Когда становилось совсем невмоготу, я шел на бульвар и там пялился на прогуливавшихся мэм-сагиб, с их большими круглыми шляпами и зонтиками, да на галопирующих офицеров, которые лишь подстегивали лошадей, когда я щелкал каблуками своих громадных сапог, отдавая им честь или же торчал возле церкви, чтобы услышать, как по воскресеньям мои соотечественники распевают "Ледяные горы Гренландии". Черт побери, я потерял своих милых англичан, причем все было гораздо хуже, чем если бы они были за сотни миль от меня. И что странно, но думаю, больше всего меня терзала мысль, что если вдруг рани даже и увидит меня в моем теперешнем положении, то, скорее всего, даже меня не заметит. Тем не менее, все это нужно было перенести - стоило только вспомнить об Игнатьеве - так что я возвращался в казармы и лежал, сердито насупившись, слушая солдатскую болтовню. И это принесло свои плоды - уже за три недели я узнал об индийских солдатах больше, чем за всю свою службу раньше.

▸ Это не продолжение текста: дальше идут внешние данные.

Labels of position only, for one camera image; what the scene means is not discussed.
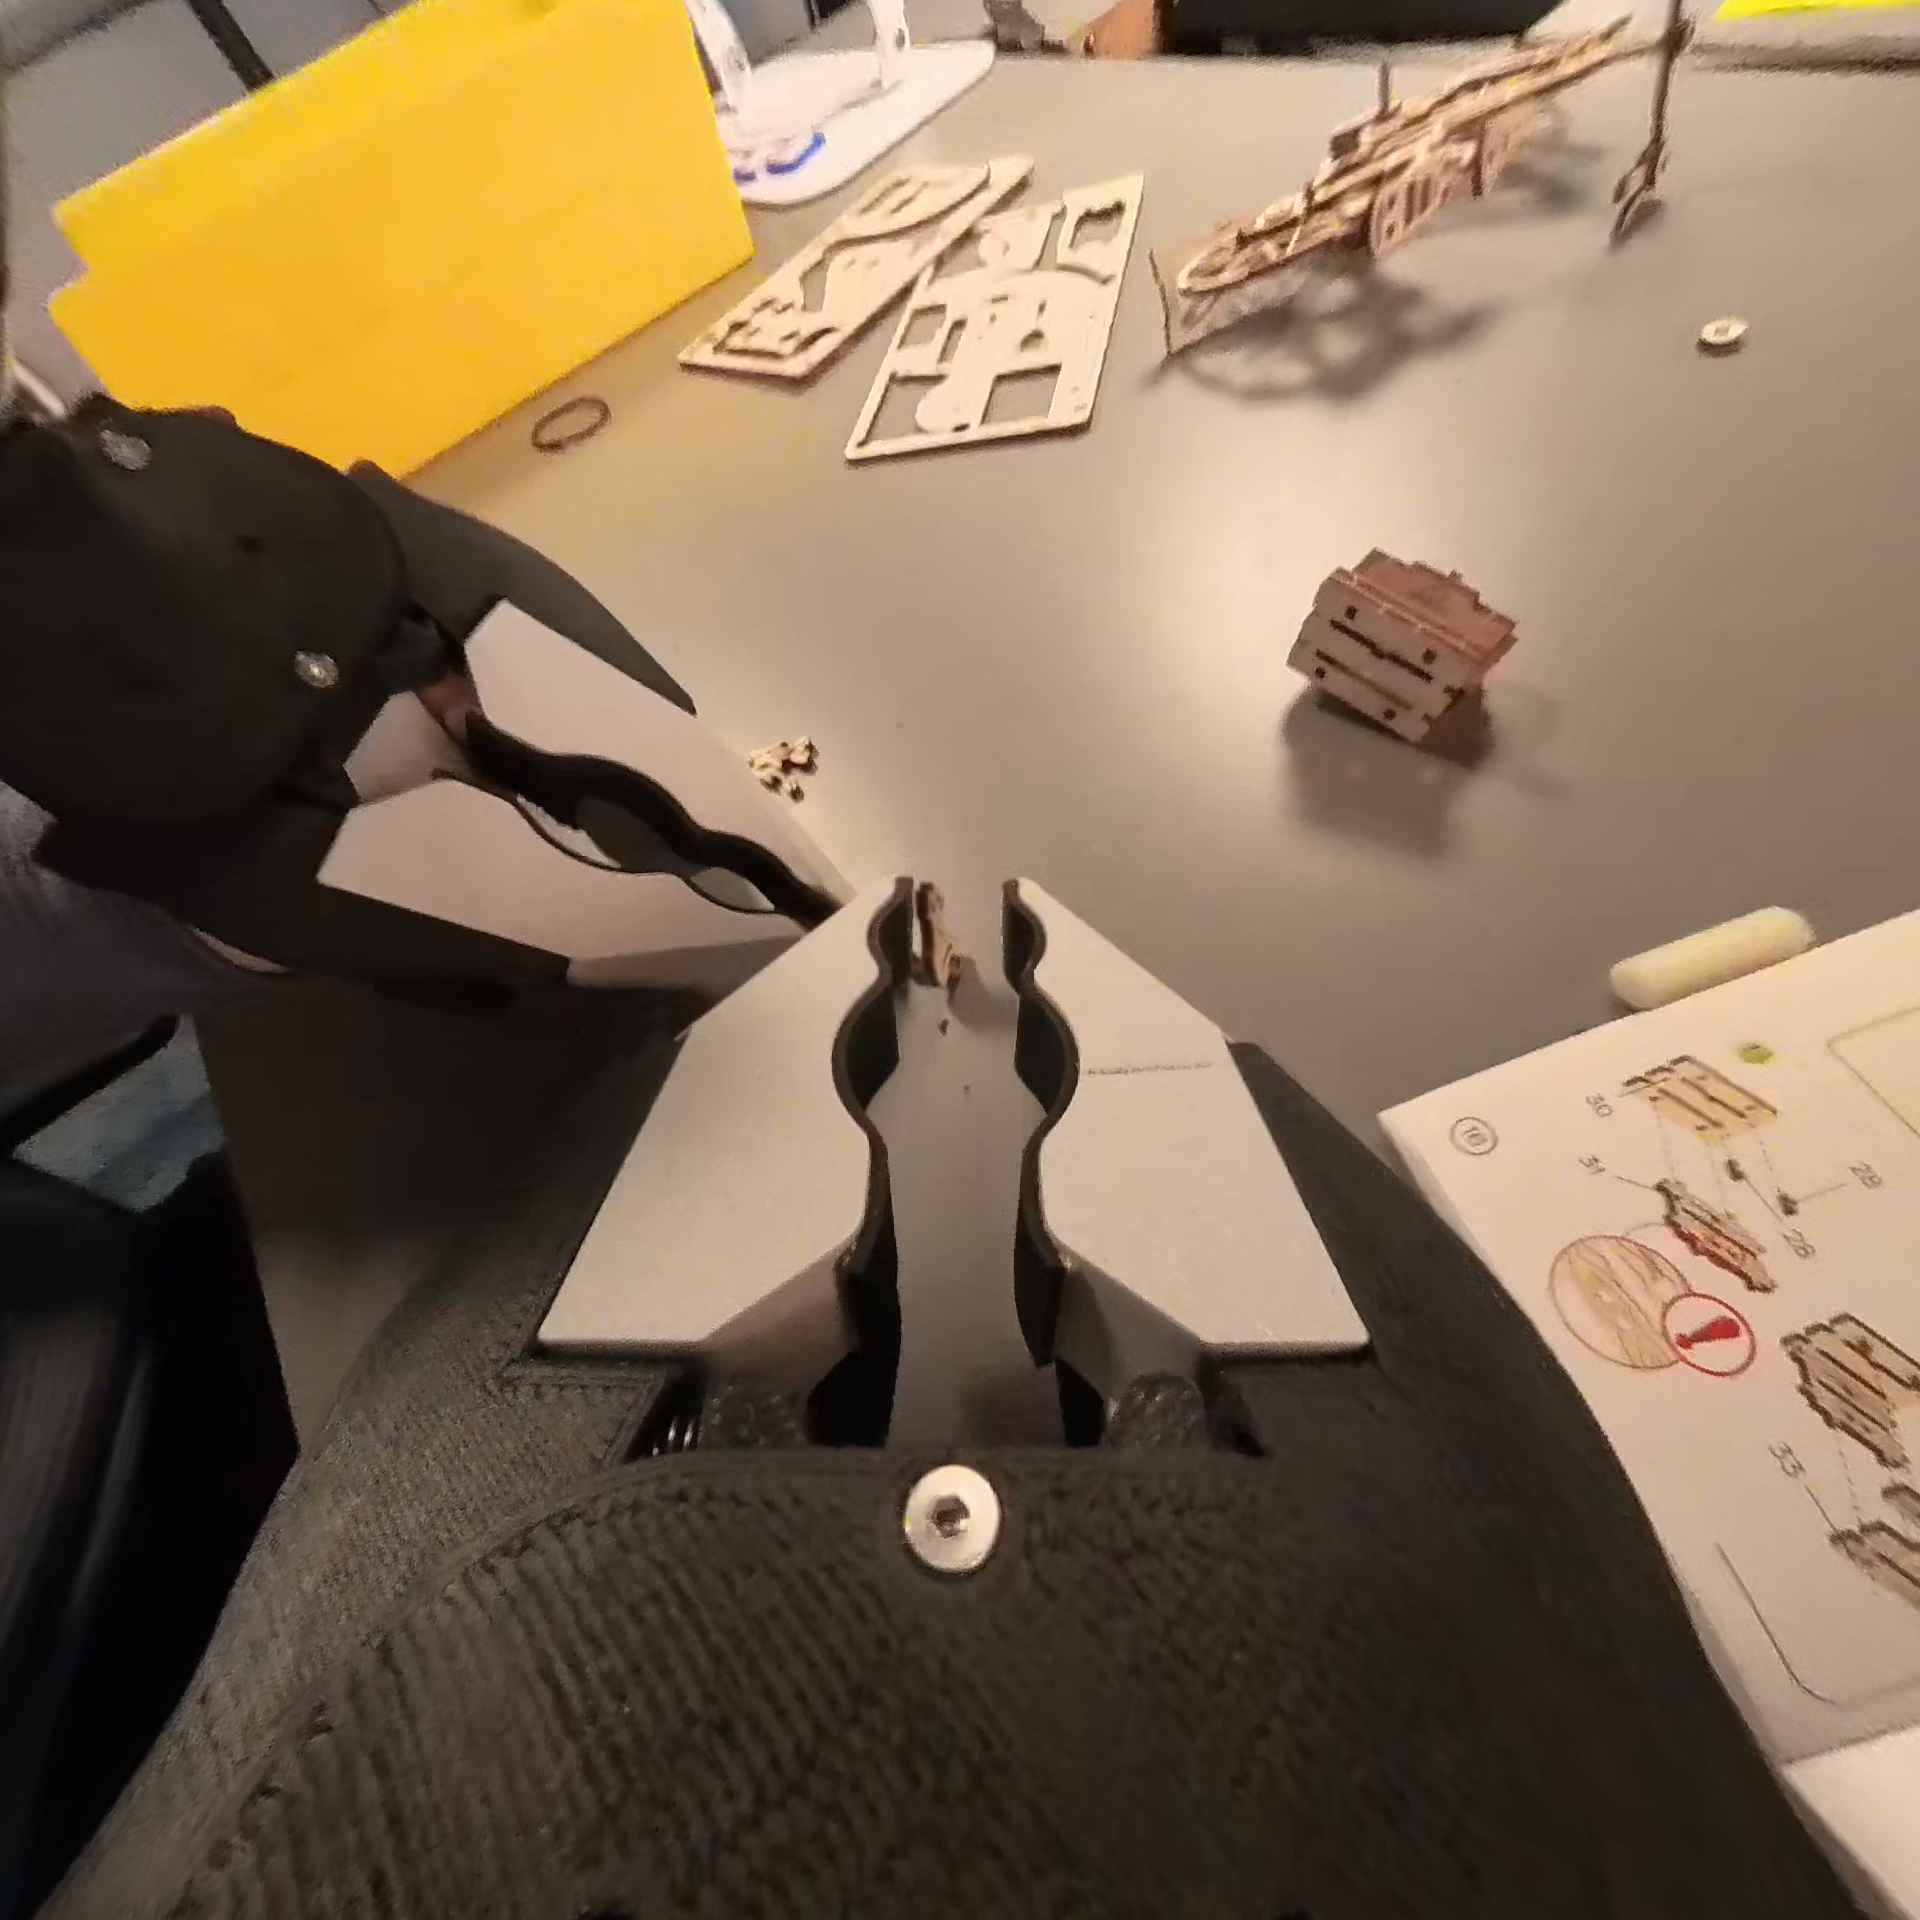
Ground small wooden crate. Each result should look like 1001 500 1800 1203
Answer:
1288 548 1518 746

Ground white tablet stand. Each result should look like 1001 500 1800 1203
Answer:
704 0 999 208

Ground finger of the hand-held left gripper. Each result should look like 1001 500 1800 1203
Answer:
442 597 859 923
321 698 817 992

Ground wooden bicycle model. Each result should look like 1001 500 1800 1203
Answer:
1152 17 1705 357

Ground wooden part sheet round holes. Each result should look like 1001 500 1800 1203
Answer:
679 154 1038 384

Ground instruction booklet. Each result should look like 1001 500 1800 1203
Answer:
1377 908 1920 1920

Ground pale wax stick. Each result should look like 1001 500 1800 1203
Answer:
1610 904 1815 1011

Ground teal chair seat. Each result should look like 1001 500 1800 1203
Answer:
17 1036 226 1203

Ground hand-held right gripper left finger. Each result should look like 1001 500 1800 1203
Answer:
538 877 922 1445

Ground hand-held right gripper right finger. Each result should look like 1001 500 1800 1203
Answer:
999 877 1371 1449

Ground wooden part sheet square windows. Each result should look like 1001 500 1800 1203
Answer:
843 171 1145 461

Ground yellow plastic bin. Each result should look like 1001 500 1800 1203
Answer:
46 0 756 480

Однако вскоре я понял, что дела с ними обстоят не так хорошо, как могло показаться на первый взгляд. В большинстве своем это были мусульмане с севера, немного разбавленные индусами высшей касты из Ауды - формирование воинских подразделений по национальному признаку тогда еще не вошло в практику. Это были отличные солдаты - Третий полк хорошо зарекомендовал себя в последней Сикхской войне, а некоторые из них успели послужить и на границе. Но они не были счастливы - ловкие и грозные на параде, по вечерам они сидели мрачнее тучи. Поначалу я думал, что причина в обычной армейской суровости, но это было не так.
Сперва я слышал лишь туманные намеки, которые не хотел конкретизировать, боясь проявить свое незнание обстановки, - солдаты говорили об одном из священников гарнизона, сагибе Рейнольдсе, и про то, что полковник Кармик-аль-Исмит (так они называли командира Третьего полка Кармайкл-Смита) должен бы убрать его; говорили и об испорченной муке, про Акт вербовки, но я не обращал на все это особого внимания, пока однажды ночью совары из Ауды не вернулся с базара в страшном волнении. Не помню, как его звали, но вот что произошло. Наш солдат собирался принять участие в состязаниях по борьбе с одним из местных силачей, однако прежде, чем после схватки он успел натянуть рубаху, какой-то англичанин из гвардейских драгун в шутку разорвал священный шнурок, который совары носил на плече, прямо на голом теле - как это было принято у индусов его касты.
- Банчутс! Подонок! - индус чуть не плакал от гнева. - Он оскорбил меня - теперь я нечист!
И не смотря на то, что товарищи пытались его успокоить, говоря, что он сможет достать новый шнурок, благословленный святым человеком, солдат продолжал сыпать проклятьями - знаете, индусы очень серьезно относятся к подобным вещам, вроде как евреи и мусульмане к поеданию свинины. Вам это может показаться глупым, но чтобы вы почувствовали, если бы какой-нибудь черномазый взял да и помочился прямо в церкви?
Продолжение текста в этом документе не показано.